All eyes are on the Zaporizhzhia nuclear power plant in Ukraine, where officials reported a fire breaking out amid heavy shelling by Russian forces. Here's what we know:
What happened? Ukrainian authorities said about 2:30 a.m. local time Friday that a fire had broken out at the nuclear power complex, located in Enerhodar, southeastern Ukraine.
The plant is the largest of its kind in Ukraine and contains six of the country's 15 nuclear energy reactors, according to the International Atomic Energy Agency (IAEA).
Fighting has since stopped in the area, a spokesperson for the power plant, Andrii Tuz, told CNN.
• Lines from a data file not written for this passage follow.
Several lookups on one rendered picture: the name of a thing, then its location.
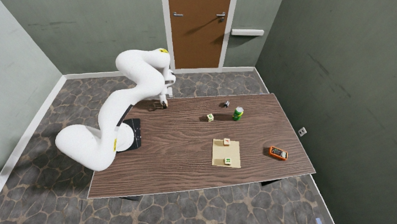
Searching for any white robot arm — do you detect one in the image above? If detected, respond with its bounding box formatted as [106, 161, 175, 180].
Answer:
[55, 49, 175, 171]

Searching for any green drink can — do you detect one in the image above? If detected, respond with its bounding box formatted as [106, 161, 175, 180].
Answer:
[233, 107, 243, 121]

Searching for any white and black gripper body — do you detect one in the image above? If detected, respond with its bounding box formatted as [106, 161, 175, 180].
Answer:
[159, 94, 167, 104]

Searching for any beige mat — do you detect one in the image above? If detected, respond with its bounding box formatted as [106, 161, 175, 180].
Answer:
[212, 139, 240, 168]

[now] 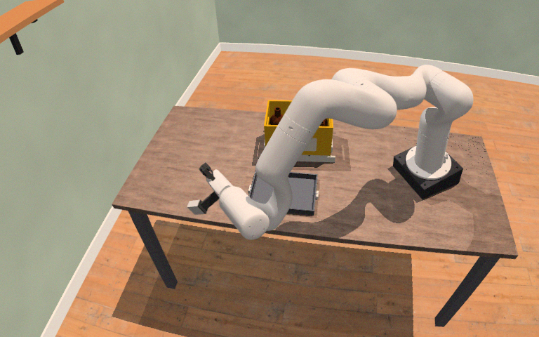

How serious is the situation? It's hard to say since there is still a lot we don't know — such as where the fire is located within the complex, whether the reactors have been impacted, whether there are secondary and tertiary cooling systems in place, and more.
But the plant has not sustained any "critical" damage, Tuz said. The fire has not affected any "essential" equipment, and staff are taking action to mitigate any damage, said the IAEA, citing Ukrainian authorities.
Are we seeing any radiation spikes? No — nuclear regulators and government bodies in the US and Ukraine say radiation levels appear normal at the moment.
What are the risks and how likely are they? The worst-case scenario would be if a fire or attack reached the reactors, disrupted their cooling system and caused a meltdown, which would release large amounts of radioactivity.
Graham Allison, professor at the Belfer Center, Harvard University, told CNN early Friday that plants have systems to automatically fight fires, but not "all fires" — so the situation depends on where the blaze is happening. And "not all fires in a power plant, have catastrophic consequences," he said.